Per rispondere alla tua domanda: nè su Google, nè sui 5 data center tutti italiani qualcuno potrebbe verificare se mentono. in nessuno dei due casi si potrebbero verificare quantitativamente i valori di GHG forniti.
Ma almeno si può verificare se, cambiando qualcosa nell’uso dei servizi acquisiti, tali valori diminuiscono!

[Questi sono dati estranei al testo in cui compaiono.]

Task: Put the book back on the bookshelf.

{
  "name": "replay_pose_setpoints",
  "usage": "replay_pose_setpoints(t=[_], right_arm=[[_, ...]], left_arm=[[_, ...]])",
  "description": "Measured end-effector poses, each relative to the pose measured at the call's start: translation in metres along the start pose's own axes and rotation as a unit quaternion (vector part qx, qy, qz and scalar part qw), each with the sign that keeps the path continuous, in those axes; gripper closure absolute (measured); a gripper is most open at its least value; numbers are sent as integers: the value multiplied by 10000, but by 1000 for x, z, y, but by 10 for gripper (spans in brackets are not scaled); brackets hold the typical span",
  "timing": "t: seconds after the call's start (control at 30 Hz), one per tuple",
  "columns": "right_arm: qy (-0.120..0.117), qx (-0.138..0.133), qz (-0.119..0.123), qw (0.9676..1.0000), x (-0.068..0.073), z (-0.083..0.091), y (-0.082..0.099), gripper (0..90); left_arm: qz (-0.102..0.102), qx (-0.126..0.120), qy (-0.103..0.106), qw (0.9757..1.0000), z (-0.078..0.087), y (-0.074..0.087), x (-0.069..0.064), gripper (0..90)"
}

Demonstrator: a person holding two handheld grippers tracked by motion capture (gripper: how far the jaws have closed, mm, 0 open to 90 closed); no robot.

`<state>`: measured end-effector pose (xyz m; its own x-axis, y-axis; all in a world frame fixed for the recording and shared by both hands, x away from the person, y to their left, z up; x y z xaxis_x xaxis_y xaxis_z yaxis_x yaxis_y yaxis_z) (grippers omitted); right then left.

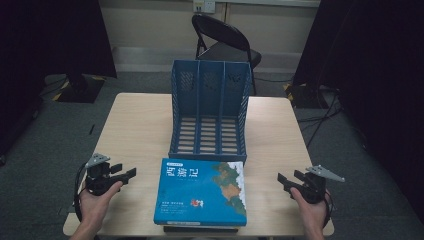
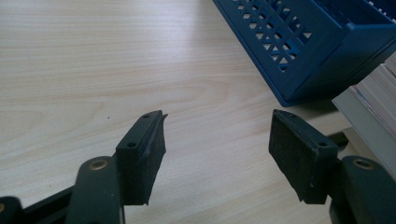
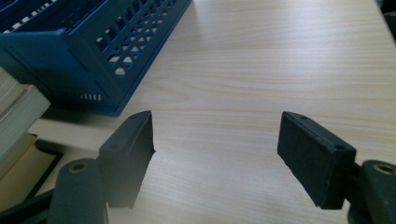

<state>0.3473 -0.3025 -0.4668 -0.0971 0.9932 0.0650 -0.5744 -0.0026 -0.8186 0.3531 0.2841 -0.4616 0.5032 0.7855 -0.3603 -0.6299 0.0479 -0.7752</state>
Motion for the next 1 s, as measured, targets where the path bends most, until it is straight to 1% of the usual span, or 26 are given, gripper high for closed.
replay_pose_setpoints(t=[0.03, 0.1, 0.13, 0.17, 0.2, 0.23, 0.3, 0.4, 0.47, 0.5, 0.53, 0.57, 0.63, 0.7, 0.73, 0.77, 0.83, 0.9, 0.93, 1.0], right_arm=[[-46, 20, 14, 10000, 0, 0, 0, 274], [-60, 53, 53, 10000, 1, 0, 1, 294], [-111, 88, 30, 9999, 2, -1, 1, 330], [-88, 123, 19, 9999, 2, -2, 2, 365], [-114, 170, 58, 9998, 2, -4, 3, 375], [-136, 221, 80, 9996, 2, -6, 4, 376], [-173, 280, 122, 9994, 2, -9, 4, 407], [-235, 239, 176, 9993, 4, -9, 2, 419], [-364, 249, 163, 9989, 8, -7, 1, 441], [-548, 262, 198, 9980, 11, -5, 0, 459], [-673, 219, 257, 9972, 15, -3, -2, 464], [-699, 170, 281, 9970, 19, 1, -4, 464], [-768, 92, 363, 9963, 27, 6, -7, 465], [-835, 38, 449, 9955, 35, 10, -10, 474], [-889, 5, 495, 9948, 38, 12, -12, 477], [-952, -32, 538, 9940, 41, 13, -15, 475], [-1104, -84, 699, 9914, 49, 14, -21, 469], [-1222, -161, 752, 9895, 55, 16, -27, 469], [-1256, -198, 815, 9885, 59, 17, -31, 469], [-1388, -303, 941, 9854, 67, 19, -39, 472]], left_arm=[[-10, -8, -5, 10000, 0, 0, 0, 360], [3, -16, -4, 10000, 0, 0, -1, 362], [-16, 26, -33, 10000, -2, 0, -1, 363], [-55, 97, -77, 9999, -3, 0, -2, 363], [-96, 144, -61, 9998, -5, 0, -2, 362], [-89, 160, -5, 9998, -6, 0, -3, 362], [-116, 212, -7, 9997, -8, 0, -4, 362], [-84, 213, 87, 9997, -9, 0, -9, 363], [-110, 220, 142, 9996, -8, 0, -12, 363], [-113, 167, 192, 9996, -8, 0, -15, 378], [-126, 190, 241, 9995, -6, 1, -17, 402], [-102, 136, 236, 9996, -6, 1, -20, 406], [-110, 100, 421, 9990, -4, 2, -25, 407], [-162, 90, 483, 9987, -2, 3, -31, 423], [-223, 133, 578, 9980, -2, 2, -33, 428], [-288, 158, 610, 9976, -1, 1, -37, 442], [-445, 221, 672, 9965, -3, 0, -45, 443], [-471, 221, 803, 9954, -4, -2, -50, 450], [-534, 251, 834, 9948, -5, -3, -53, 459], [-560, 266, 937, 9937, -7, -6, -60, 461]])
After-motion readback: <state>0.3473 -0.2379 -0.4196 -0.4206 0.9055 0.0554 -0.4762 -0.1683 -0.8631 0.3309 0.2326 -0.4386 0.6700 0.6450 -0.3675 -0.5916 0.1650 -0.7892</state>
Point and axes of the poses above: each handheld gripper's, and its own axes: z roughly backward along the jaws, y roughly out of its underside, x roughly to its left, the point moved 2 cm from there along -z, roughly forward along the jaws, and after that the axes turned 13 degrees about y, right-handed, at the moved point
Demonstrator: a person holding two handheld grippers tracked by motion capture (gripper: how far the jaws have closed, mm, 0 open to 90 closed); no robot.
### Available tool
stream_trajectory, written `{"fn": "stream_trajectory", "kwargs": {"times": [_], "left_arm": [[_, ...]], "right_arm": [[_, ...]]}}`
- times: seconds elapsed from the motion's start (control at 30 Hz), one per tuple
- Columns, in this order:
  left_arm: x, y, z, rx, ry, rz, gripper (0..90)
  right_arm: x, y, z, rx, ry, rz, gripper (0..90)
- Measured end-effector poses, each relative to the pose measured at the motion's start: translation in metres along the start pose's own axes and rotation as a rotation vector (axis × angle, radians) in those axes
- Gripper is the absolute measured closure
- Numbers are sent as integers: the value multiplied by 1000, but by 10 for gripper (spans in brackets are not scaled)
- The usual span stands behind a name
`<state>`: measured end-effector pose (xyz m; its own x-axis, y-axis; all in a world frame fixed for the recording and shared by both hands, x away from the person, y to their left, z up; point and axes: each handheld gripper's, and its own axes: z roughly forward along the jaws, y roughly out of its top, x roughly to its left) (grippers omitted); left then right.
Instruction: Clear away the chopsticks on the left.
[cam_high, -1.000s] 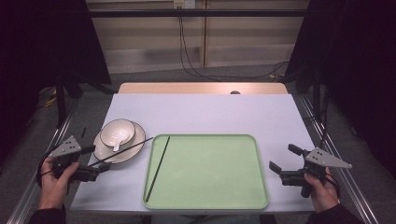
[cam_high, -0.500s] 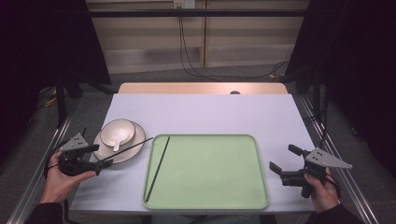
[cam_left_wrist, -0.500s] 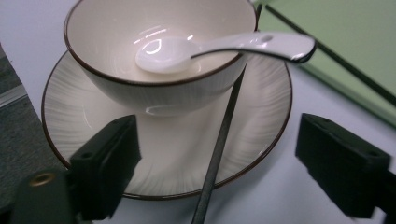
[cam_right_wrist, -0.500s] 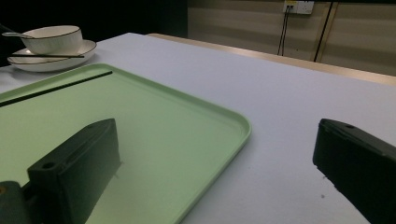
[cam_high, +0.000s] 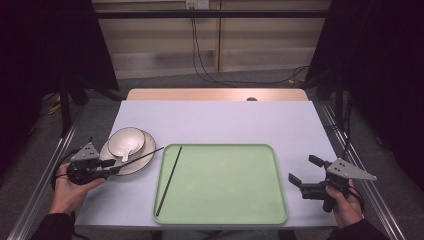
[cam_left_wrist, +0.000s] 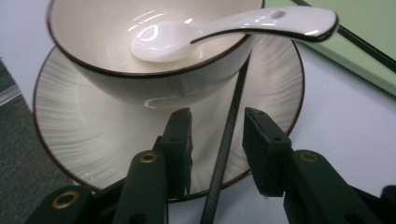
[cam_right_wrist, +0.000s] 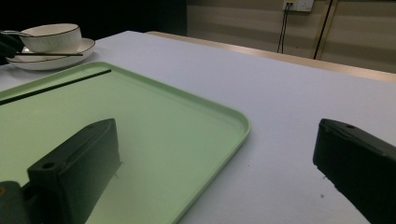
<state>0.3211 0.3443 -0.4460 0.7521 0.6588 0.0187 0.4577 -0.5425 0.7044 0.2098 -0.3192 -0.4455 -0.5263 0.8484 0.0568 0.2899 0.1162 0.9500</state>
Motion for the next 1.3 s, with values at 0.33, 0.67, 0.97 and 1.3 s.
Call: {"fn": "stream_trajectory", "kwargs": {"times": [0.33, 0.67, 0.97, 1.3], "left_arm": [[-2, 4, 12, 38, -19, 25, 730], [-4, 9, 12, 53, -77, 42, 855], [-8, 10, 4, 25, -102, -9, 857], [-18, 17, 0, 7, -128, -10, 857]], "right_arm": [[0, 0, 0, 1, -3, 0, 1], [-1, 0, 0, 1, -3, 2, 1], [0, 0, 0, -1, -4, 8, 1], [0, 0, 0, -3, -3, 7, 1]]}}
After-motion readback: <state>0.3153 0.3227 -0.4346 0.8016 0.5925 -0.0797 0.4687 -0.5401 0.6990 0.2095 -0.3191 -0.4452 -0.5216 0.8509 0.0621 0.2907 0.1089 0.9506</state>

Mytton auspica che i vendor forniscano ai proprio clienti le informazioni (che i vendor possiedono, ma che non vogliono divulgare per il vantaggio competitivo) per calcolarsi le proprie emissioni da sè (e io sono d’accordo con lui). Ricevere il calcolo già fatto è alternativa di seconda scelta ma, vista la totale mancanza di consapevolezza sul tema delle emissioni del settore digitale, che un grosso player (il secondo dopo Microsoft Azure) le quantifichi al cliente è comunque un primo passo.
Quanto al legislatore: non mi pare che il rischio che tu paventi sia realistico. La rendicontazione non finanziaria è obbligatoria solo per le grosse imprese. E la rendicontazione sotto lo scope 3 del protocollo GHG è sempre facoltativa.
Oggi la partita sulla lotta ai cambiamenti climatici si gioca su un piano nuovo: quello dell'azione volontaria. Anche per le aziende. Leggi così la notizia.
Spero di avere compreso correttamente le tue perplessità. L’articolo che citavo nel tread "Emissioni GHG in cloud pubblico e rendicontazione” fornisce qualche dettaglio ulteriore.